With McSherry Coming Up Big Despite Sore Ankle, Tiger Men’s Soccer Edges Harvard, Stays in Ivy Race
After starting the first 12 games of the season, Brendan McSherry found himself on the bench for the Princeton University men’s soccer team as it hosted Harvard last Saturday evening.
With the junior star midfielder and former Peddie School standout bothered by a nagging ankle injury, the Princeton coaches weren’t sure how much he could help the Tigers in the vital Ivy League clash.
But at the 17-minute mark, McSherry entered the fray and immediately made his presence felt in the midfield. Late in the half, McSherry looked perfectly healthy as he lofted a free kick into the top corner to give Princeton a 1-0 lead.
“The goalie was off on the back post and they didn’t have too many guys on the wall,” said McSherry, recalling his tally.
“I thought I could dip it over the wall and beat the keeper and that worked out.”
Princeton had to put in some extra work as it went down one man minutes later when junior star Thomas Sanner was sent off on a red card. Undeterred, the Tigers took a 2-0 lead late in the first half on a penalty kick by Cameron Porter. Early in the second half, senior star Porter struck again as he scored to make it 3-0. From there, Princeton hung on for dear life as Harvard scored two unanswered goals.
In the end, McSherry left the field with his hands raised in triumph as the Tigers pulled out a 3-2 thriller, improving to 7-3-3 overall and 2-1-1 Ivy League.
“It was a classic Ivy League game, two teams battling it out,” said McSherry, who was credited with an assist on Porter’s second goal.
“It was really intense with the nerves and everything. It was not as sharp as we would all hope but it was just a great effort all around.”
Princeton produced a superb effort offensively, generating offense despite being shorthanded.

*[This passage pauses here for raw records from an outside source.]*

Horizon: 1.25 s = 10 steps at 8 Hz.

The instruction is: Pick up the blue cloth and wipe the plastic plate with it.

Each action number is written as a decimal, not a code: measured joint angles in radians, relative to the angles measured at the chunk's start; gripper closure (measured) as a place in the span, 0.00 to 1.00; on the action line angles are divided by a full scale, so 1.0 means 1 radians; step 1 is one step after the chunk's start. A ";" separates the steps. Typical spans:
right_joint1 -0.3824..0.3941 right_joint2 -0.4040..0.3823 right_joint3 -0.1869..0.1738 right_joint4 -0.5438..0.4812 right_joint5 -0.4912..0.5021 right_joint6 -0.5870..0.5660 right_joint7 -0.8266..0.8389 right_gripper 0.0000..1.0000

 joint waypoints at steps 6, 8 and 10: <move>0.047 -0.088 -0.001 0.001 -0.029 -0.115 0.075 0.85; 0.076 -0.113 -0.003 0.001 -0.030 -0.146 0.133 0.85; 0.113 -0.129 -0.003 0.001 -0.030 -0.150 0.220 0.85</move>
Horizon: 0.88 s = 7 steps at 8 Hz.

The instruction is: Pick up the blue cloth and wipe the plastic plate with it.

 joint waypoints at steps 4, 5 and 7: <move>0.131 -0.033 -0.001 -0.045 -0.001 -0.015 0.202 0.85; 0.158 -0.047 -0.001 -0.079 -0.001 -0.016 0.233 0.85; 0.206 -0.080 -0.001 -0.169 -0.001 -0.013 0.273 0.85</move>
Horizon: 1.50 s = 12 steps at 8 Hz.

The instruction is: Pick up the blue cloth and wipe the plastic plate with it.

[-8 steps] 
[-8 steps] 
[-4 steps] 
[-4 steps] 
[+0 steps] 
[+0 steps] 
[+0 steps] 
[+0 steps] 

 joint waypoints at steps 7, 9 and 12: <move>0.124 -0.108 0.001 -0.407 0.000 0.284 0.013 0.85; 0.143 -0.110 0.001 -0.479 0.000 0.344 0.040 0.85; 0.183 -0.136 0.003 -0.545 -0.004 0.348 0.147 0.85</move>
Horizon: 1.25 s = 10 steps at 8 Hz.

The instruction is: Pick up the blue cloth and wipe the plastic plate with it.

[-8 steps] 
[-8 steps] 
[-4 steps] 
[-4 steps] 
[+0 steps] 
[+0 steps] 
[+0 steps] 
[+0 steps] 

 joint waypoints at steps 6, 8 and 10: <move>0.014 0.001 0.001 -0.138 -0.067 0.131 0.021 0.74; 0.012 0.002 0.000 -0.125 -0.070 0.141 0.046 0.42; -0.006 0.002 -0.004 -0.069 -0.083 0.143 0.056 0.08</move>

“You think that we would be defending for our lives,” said McSherry. “We managed to score two more goals a man down, which is really impressive. It shows a lot of character out of our attack and out of our guys.
The Tigers showed character in holding off a Crimson team that came into the game riding an 8-0-1 unbeaten streak with a 2-0-1 record in Ivy play.
“We get that third goal and at that point we just have to defend,” said McSherry.
“It was a little nerve-wracking. I am really proud of the guys that we pulled that one out.”
The win extended an unbeaten streak for Princeton, who is 4-0-1 in its last five outings.
“We are playing well, we are moving the ball around,” asserted McSherry.
“We are confident and that’s a big key, being confident going into these games.”
McSherry, for his part, has gained a lot of confidence with two seasons at Princeton under his belt.
“I think college soccer as a whole is an adjustment, the more you play, you just get used to it,” said the 5’9, 160-pound McSherry, a Freehold native who now has two goals and three assists this season. “It is more physical, it is faster. I think I am slowly adjusting.”
In assessing his role on the Tigers, McSherry looks to bring speed and skill to the midfield.
“I think they have thrown me in there to generate some chances and set other guys up,” said McSherry.
“I am not the most natural goal scorer but I am good at setting other guys up and they just want me to be hard to play against in the midfield, defensively as well.”
Princeton head coach Jim Barlow acknowledged that losing Sanner made things hard for his squad.
“The thing that is different about it is losing a guy midway through the first half,” said Barlow.
“You have a lead at that point so we knew we had to keep ourselves organized and keep things tight but the guys responded with so much energy that we went out and got two more goals. We knew at some point that Harvard was going to come at us and throw a lot of numbers forward. Fortunately, we were able to hang on and the clock ran out.”
Barlow was surprised at how much energy he got from the gimpy McSherry.
“He wasn’t even going to play tonight,” said Barlow. “He didn’t train yesterday, he couldn’t kick a ball yesterday. His ankle was killing him from an injury in training. We didn’t start him because we didn’t think he would be able to give us much tonight and he wound up being great. He had a great goal to get things started.”
The Tigers got great contributions from a number of players, including senior striker Porter and sophomore midfielder Brian Costa.
“Porter was clutch,” said Barlow of Porter, who was later named the Ivy League Player of the Week. “Brian Costa had another good effort in a game that required so much defending.”
Princeton’s clutch win kept it alive in the Ivy title hunt as it locked in a three-way tie for second with Penn (6-6-1 overall, 2-1-1 Ivy) and Harvard (8-4-1 overall, 2-1-1 Ivy) behind frontrunner Dartmouth (8-4-1 overall, 3-1 Ivy).
“We are still in the hunt; we knew if we lost tonight we were out of the race,” said Barlow, whose team plays at Cornell (9-4-1 overall, 2-2 Ivy) on November 1.
“It says a lot about how much these guys put into it. They knew it was a really, really important game and they responded.”
McSherry, for his part, believes that Princeton has a lot going for it.
“We are excited about where we sit in the Ivy League,” said McSherry. “I think looking past the Ivy League we are excited about where we stand in the overall picture.”